**Your assignment**
Only one span of the listing below is wanted: the lines from the one with "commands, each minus" through the one with "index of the", reproduced exactly, both ends kept.

Content starts

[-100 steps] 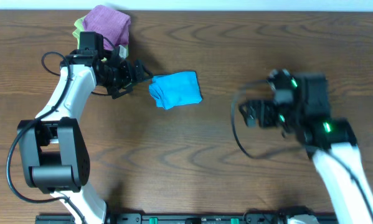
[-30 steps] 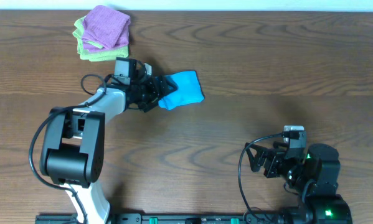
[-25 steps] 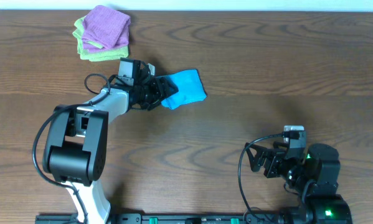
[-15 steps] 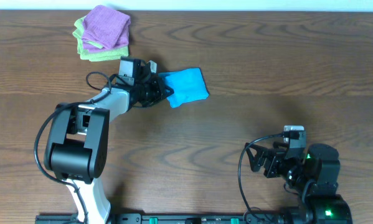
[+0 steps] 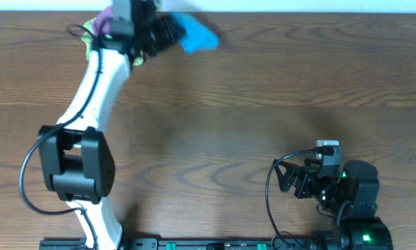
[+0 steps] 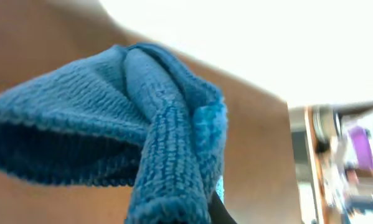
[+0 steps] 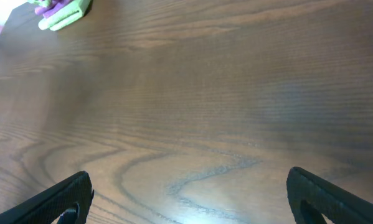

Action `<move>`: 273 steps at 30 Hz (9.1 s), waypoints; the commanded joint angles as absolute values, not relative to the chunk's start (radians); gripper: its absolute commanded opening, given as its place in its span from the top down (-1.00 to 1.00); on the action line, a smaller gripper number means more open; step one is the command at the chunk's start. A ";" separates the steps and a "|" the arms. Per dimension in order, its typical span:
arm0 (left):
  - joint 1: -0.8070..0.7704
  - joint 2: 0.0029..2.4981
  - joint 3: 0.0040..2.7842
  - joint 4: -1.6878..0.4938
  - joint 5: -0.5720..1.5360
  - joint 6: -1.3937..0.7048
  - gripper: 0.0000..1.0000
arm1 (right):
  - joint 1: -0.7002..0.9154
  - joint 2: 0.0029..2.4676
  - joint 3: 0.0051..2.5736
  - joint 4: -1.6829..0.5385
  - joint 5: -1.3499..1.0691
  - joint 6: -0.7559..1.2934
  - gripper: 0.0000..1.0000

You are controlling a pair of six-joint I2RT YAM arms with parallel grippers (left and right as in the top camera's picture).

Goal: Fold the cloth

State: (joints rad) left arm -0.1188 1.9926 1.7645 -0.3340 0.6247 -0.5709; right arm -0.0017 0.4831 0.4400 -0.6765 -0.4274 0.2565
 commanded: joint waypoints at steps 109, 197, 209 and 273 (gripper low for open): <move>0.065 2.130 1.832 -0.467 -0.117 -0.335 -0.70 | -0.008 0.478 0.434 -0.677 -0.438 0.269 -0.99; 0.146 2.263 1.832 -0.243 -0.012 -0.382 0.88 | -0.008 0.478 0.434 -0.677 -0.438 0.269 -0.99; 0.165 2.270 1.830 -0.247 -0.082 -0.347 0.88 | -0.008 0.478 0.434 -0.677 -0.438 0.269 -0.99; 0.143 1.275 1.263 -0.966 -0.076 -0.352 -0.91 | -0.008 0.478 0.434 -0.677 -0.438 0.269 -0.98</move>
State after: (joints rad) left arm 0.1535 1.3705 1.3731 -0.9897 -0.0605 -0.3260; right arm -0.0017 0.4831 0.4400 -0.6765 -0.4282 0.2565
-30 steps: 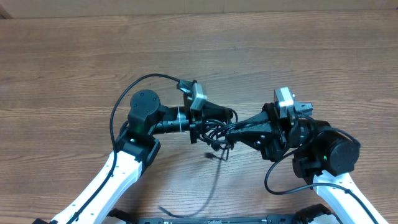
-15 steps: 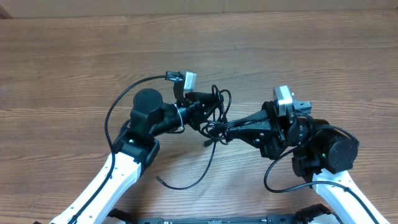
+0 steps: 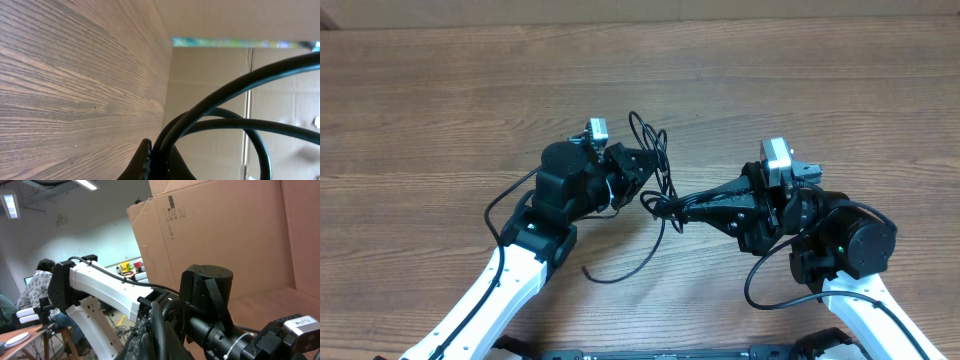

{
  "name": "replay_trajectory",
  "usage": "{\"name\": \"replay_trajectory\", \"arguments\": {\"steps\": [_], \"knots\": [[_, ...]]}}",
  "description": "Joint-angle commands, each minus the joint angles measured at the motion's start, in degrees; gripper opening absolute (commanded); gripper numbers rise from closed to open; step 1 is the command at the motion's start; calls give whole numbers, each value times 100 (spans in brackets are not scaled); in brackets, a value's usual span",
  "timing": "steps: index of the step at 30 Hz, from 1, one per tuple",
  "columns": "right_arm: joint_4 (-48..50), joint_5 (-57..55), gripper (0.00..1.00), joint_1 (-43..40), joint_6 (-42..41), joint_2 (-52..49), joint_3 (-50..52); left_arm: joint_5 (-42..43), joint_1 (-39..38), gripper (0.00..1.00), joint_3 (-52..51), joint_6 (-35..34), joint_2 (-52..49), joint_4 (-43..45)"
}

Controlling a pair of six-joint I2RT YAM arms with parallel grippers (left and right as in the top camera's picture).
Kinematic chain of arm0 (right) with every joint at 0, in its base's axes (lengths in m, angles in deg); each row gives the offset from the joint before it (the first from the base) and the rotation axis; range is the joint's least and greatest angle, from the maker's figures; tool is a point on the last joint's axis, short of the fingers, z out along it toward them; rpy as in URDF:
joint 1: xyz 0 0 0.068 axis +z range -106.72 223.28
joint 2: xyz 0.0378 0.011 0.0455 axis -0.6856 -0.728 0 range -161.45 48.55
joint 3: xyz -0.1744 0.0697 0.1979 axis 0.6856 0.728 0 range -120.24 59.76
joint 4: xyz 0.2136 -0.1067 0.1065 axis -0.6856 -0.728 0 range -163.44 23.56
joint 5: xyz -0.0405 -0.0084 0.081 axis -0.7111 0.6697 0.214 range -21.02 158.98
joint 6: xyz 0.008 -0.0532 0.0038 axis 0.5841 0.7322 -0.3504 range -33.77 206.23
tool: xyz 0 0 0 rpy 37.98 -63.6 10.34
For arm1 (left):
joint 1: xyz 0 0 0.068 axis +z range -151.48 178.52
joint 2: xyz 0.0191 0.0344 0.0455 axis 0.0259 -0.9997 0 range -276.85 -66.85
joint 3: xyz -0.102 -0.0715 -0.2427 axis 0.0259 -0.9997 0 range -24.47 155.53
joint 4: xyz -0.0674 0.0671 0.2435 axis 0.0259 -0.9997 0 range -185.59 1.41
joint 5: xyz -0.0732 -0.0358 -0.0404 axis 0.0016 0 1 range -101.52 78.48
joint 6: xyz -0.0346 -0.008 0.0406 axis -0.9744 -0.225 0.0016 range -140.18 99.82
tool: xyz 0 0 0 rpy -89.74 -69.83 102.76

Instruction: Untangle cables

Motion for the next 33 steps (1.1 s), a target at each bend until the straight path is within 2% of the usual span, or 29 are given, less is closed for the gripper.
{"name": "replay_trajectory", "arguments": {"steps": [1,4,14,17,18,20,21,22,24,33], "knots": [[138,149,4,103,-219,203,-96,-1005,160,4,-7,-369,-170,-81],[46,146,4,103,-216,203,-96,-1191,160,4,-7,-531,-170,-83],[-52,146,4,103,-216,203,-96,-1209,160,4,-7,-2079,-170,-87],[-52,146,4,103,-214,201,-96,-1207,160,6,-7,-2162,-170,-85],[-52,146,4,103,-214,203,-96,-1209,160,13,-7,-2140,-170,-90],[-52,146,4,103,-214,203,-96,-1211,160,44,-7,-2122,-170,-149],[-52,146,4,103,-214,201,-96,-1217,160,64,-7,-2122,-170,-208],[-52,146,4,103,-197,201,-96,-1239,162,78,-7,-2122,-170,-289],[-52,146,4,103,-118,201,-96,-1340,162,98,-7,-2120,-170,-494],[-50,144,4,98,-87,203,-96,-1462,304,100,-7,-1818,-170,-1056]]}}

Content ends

**Result of this exercise**
  "description": "Joint-angle commands, each minus the joint angles measured at the motion's start, in degrees; gripper opening absolute (commanded); gripper numbers rise from closed to open; step 1 is the command at the motion's start; calls give whole numbers, each value times 100 (spans in brackets are not scaled); in brackets, a value's usual span",
  "timing": "steps: index of the step at 30 Hz, from 1, one per tuple",

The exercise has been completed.